*** Opening of INFORMATION SUPPLIED ***
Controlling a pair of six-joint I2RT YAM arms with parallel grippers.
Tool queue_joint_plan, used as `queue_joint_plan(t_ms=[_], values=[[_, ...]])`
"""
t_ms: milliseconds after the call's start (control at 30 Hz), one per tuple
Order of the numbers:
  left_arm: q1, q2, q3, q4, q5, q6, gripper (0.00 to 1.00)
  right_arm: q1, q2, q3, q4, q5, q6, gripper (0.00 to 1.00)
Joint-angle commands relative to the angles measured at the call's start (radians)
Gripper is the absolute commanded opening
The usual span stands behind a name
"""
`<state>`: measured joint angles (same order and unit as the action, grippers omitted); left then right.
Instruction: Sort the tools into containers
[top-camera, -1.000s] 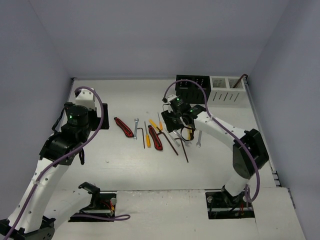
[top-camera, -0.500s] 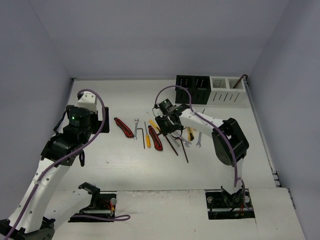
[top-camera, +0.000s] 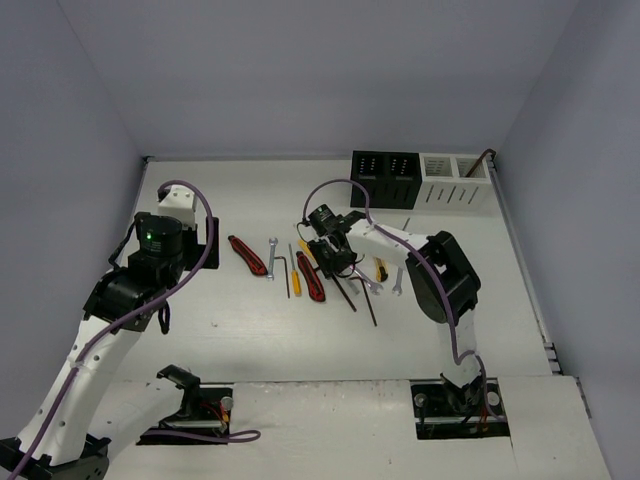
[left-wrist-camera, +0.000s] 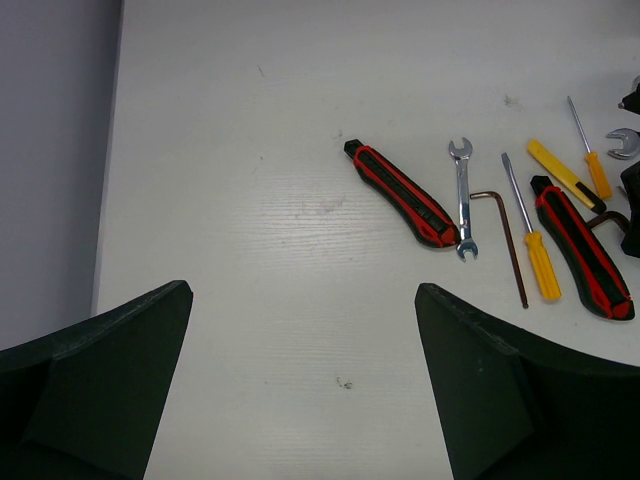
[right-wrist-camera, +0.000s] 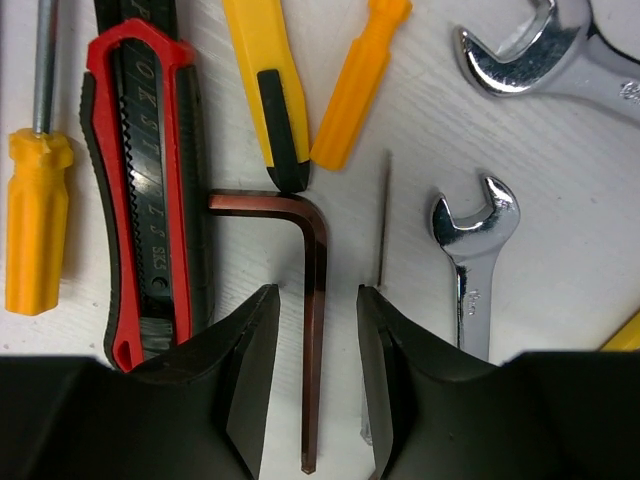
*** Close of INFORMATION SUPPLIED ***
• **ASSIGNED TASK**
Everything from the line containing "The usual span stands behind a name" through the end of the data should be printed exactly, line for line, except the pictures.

• **EXERCISE OUTPUT**
The usual span stands behind a name
"""
`<state>`: measured joint angles (same order and unit as the action, grippers omitted); left then right.
Instruction: Sort the tools into containers
[top-camera, -1.000s] 
[top-camera, -0.500s] 
[top-camera, +0.000s] 
[left-wrist-camera, +0.000s] 
[right-wrist-camera, +0.000s] 

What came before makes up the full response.